Pictures should be left out when the listing below is repeated word for word.

● Given records
######

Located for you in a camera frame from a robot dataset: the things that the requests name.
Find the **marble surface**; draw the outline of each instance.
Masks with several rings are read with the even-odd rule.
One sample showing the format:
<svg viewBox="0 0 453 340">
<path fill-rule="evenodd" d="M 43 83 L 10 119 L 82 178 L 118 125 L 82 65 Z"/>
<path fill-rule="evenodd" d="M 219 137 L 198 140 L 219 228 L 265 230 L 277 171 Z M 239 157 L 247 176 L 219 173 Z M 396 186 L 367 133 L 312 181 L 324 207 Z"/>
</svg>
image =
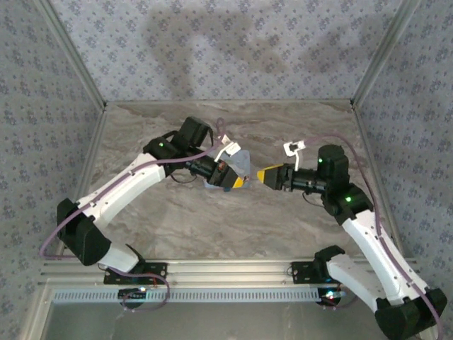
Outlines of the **marble surface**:
<svg viewBox="0 0 453 340">
<path fill-rule="evenodd" d="M 106 114 L 92 191 L 124 169 L 150 139 L 177 130 L 189 115 L 212 126 L 223 117 L 228 136 L 250 151 L 253 175 L 264 167 L 289 161 L 282 148 L 284 142 L 341 132 L 357 148 L 372 181 L 355 117 L 344 106 L 303 101 L 133 103 L 109 105 Z M 326 142 L 342 144 L 335 139 Z M 303 167 L 316 167 L 317 150 L 312 147 L 304 152 Z M 349 150 L 346 153 L 352 160 Z M 350 174 L 365 188 L 353 161 Z M 178 176 L 189 178 L 185 171 Z M 315 195 L 309 199 L 320 203 Z M 354 241 L 323 208 L 306 203 L 300 192 L 272 191 L 256 176 L 250 188 L 229 193 L 205 189 L 201 178 L 185 185 L 167 178 L 132 201 L 103 232 L 113 240 L 131 244 L 147 258 L 313 256 L 332 244 L 350 255 L 360 254 Z"/>
</svg>

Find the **purple cable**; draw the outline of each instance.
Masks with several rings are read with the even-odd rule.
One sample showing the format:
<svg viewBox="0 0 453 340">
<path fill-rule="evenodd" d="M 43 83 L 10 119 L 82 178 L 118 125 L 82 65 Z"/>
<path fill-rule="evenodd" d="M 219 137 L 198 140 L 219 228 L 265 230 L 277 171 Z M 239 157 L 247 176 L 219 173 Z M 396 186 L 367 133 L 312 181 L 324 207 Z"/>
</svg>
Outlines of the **purple cable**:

######

● Answer
Located for you in a camera frame from a robot dataset: the things that the requests name.
Find the **marble surface**; draw the outline of each instance.
Masks with several rings are read with the even-odd rule.
One sample showing the format:
<svg viewBox="0 0 453 340">
<path fill-rule="evenodd" d="M 43 83 L 10 119 L 82 178 L 118 125 L 82 65 Z"/>
<path fill-rule="evenodd" d="M 219 137 L 198 140 L 219 228 L 265 230 L 277 171 Z M 239 157 L 247 176 L 219 173 Z M 396 186 L 367 133 L 312 181 L 324 207 Z"/>
</svg>
image =
Outlines of the **marble surface**:
<svg viewBox="0 0 453 340">
<path fill-rule="evenodd" d="M 106 114 L 92 191 L 124 169 L 150 139 L 177 130 L 189 115 L 212 126 L 223 117 L 228 136 L 250 151 L 253 175 L 264 167 L 289 161 L 282 148 L 284 142 L 341 132 L 357 148 L 372 181 L 355 117 L 344 106 L 303 101 L 133 103 L 109 105 Z M 326 142 L 342 144 L 335 139 Z M 303 167 L 316 167 L 317 150 L 312 147 L 304 152 Z M 349 150 L 346 153 L 352 160 Z M 350 174 L 365 188 L 353 161 Z M 178 176 L 189 178 L 185 171 Z M 315 195 L 309 199 L 320 203 Z M 354 241 L 323 208 L 306 203 L 300 192 L 272 191 L 256 176 L 250 188 L 229 193 L 205 189 L 201 178 L 185 185 L 167 178 L 132 201 L 103 232 L 113 240 L 131 244 L 147 258 L 313 256 L 332 244 L 350 255 L 360 254 Z"/>
</svg>

Find the **purple cable**; draw the outline of each instance.
Masks with several rings are read with the even-odd rule.
One sample showing the format:
<svg viewBox="0 0 453 340">
<path fill-rule="evenodd" d="M 43 83 L 10 119 L 82 178 L 118 125 L 82 65 Z"/>
<path fill-rule="evenodd" d="M 219 137 L 198 140 L 219 228 L 265 230 L 277 171 Z M 239 157 L 247 176 L 219 173 Z M 396 186 L 367 133 L 312 181 L 324 207 Z"/>
</svg>
Outlines of the **purple cable**:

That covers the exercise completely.